To tackle their behaviour, they invited the pair in for a private lesson, discussing the issues they faced; and the project grew from there. In 2018, Empire Fighting Chance supported more than 3,000 young people like Evan; 81 per cent of who reported they felt more positive about their future.

Reflecting on their visit to Empire Fighting Chance, Miles and Conor applauded the work of the project: “Today, I’ve learned that so much is achievable when you put your mind to it – which sounds so cliché,” Conor explains.

“Whether they know it or not, they’ve made a huge impact on these people’s lives,” Miles adds.

“I know that in my life, I would not be where I am today if it wasn’t for certain people doing the small things.
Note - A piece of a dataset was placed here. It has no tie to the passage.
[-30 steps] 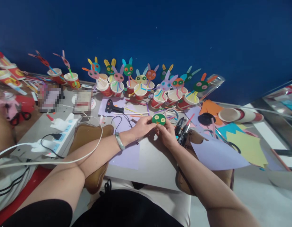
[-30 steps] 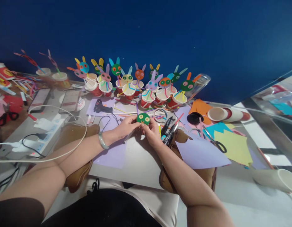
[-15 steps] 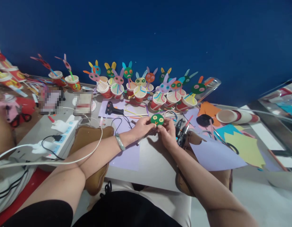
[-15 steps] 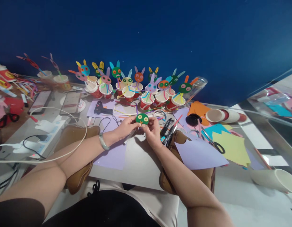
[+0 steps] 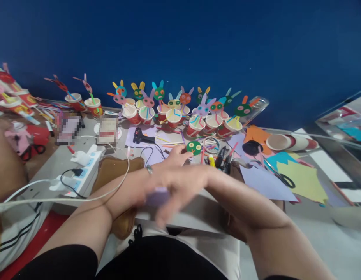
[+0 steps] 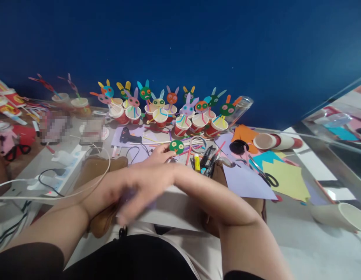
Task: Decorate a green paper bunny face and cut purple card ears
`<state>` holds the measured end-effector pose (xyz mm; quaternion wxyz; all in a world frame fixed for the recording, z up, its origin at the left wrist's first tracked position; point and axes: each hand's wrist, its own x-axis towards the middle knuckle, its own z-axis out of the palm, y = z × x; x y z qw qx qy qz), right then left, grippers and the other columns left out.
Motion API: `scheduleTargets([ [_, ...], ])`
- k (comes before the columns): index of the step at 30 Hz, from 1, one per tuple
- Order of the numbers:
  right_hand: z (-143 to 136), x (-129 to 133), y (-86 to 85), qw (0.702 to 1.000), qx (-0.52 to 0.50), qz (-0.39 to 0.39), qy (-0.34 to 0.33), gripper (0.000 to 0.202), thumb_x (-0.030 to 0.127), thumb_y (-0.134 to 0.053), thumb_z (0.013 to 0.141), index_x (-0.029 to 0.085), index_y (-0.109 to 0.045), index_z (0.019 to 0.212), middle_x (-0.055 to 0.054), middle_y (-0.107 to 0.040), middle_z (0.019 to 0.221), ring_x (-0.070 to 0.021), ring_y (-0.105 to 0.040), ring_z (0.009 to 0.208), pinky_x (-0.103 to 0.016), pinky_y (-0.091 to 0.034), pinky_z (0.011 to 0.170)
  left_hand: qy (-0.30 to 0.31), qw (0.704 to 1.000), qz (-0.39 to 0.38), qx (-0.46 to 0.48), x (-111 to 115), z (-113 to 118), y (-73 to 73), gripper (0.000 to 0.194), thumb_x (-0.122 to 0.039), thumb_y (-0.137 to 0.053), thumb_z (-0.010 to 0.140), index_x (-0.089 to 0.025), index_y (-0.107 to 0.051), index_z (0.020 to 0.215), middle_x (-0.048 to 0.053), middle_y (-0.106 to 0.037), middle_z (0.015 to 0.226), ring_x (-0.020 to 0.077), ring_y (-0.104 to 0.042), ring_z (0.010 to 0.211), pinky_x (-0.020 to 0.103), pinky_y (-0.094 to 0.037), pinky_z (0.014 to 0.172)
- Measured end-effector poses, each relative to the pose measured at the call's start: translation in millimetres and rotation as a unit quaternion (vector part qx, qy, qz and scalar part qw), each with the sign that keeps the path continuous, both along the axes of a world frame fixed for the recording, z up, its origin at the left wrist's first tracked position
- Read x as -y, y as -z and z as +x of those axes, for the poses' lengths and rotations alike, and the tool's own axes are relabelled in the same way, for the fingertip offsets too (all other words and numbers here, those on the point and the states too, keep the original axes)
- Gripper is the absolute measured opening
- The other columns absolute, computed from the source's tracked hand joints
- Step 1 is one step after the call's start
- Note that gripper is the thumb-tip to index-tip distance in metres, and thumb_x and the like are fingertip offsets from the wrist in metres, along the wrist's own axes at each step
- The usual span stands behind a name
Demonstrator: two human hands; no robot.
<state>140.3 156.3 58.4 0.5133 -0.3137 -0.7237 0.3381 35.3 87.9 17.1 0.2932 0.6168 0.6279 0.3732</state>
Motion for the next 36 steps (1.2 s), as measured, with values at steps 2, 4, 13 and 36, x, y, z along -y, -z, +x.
scheduleTargets([
  [2, 5, 33, 12.5, 0.999, 0.029, 0.002, -0.040, 0.040, 0.054, -0.079, 0.088, 0.029, -0.071, 0.119, -0.008, -0.074, 0.099, -0.0246, -0.072, 0.088, -0.036, -0.060, 0.070, 0.025, 0.992, -0.037, 0.117, 1, -1, -3.5, 0.017, -0.013, -0.062, 0.093, -0.009, -0.078, 0.098, -0.006, -0.064, 0.066, 0.0063, -0.056, 0.055, 0.015, -0.056, 0.059],
  [4, 17, 65, 27.3, 0.991, 0.078, 0.016, -0.104, 0.030, 0.049, -0.081, 0.087, 0.029, -0.074, 0.108, -0.005, -0.074, 0.087, -0.0221, -0.069, 0.077, -0.034, -0.058, 0.066, 0.046, 0.959, -0.084, 0.266, 2, -3, -4.2, 0.006, -0.009, -0.067, 0.089, -0.013, -0.070, 0.090, -0.003, -0.065, 0.071, 0.0073, -0.058, 0.057, 0.017, -0.054, 0.057],
  [13, 80, 56, 61.9, 0.977, 0.083, 0.065, 0.187, 0.020, 0.036, -0.070, 0.087, 0.025, -0.063, 0.071, 0.001, -0.061, 0.059, -0.0149, -0.049, 0.051, -0.031, -0.043, 0.053, 0.067, 0.900, -0.127, 0.411, -2, -4, 9.0, 0.011, -0.015, -0.070, 0.077, -0.016, -0.062, 0.083, -0.003, -0.058, 0.073, 0.0080, -0.056, 0.056, 0.022, -0.049, 0.055],
  [36, 73, 54, 58.4, 0.978, -0.031, -0.199, 0.049, 0.030, 0.045, -0.078, 0.084, 0.024, -0.058, 0.074, 0.005, -0.056, 0.055, -0.0104, -0.041, 0.044, -0.026, -0.032, 0.045, 0.134, 0.904, -0.115, 0.388, -1, -6, 13.2, 0.022, -0.021, -0.081, 0.069, -0.014, -0.071, 0.086, 0.000, -0.069, 0.083, 0.0111, -0.058, 0.075, 0.024, -0.045, 0.070],
])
Everyone needs someone to give them a hand. No one makes it to the top by themselves.”

Miles and Conor took to the ring with Evan during their visit

Later that day, staff and boxers from Empire Fighting Chance headed to the opening night of One Night in Miami at Bristol Old Vic. It was Evan’s first visit to the King Street theatre.

“It was quite funny, but as well as being funny, I learned quite a bit about history that I didn’t know before. I liked seeing Ali’s personality outside of the ring,” Evan said after the show.

At first glance, boxing and theatre appears to be an unlikely combination, but Miles and Conor explain what they take to be “fundamentals” linking the two; including discipline, holding one’s craft; and according to Miles, “staying alive in the space”.

“You can’t be on autopilot, especially in the ring,” Miles says. The same goes on the stage; you need to be alive in the space because something could go wrong, and you need to be able to fix it.”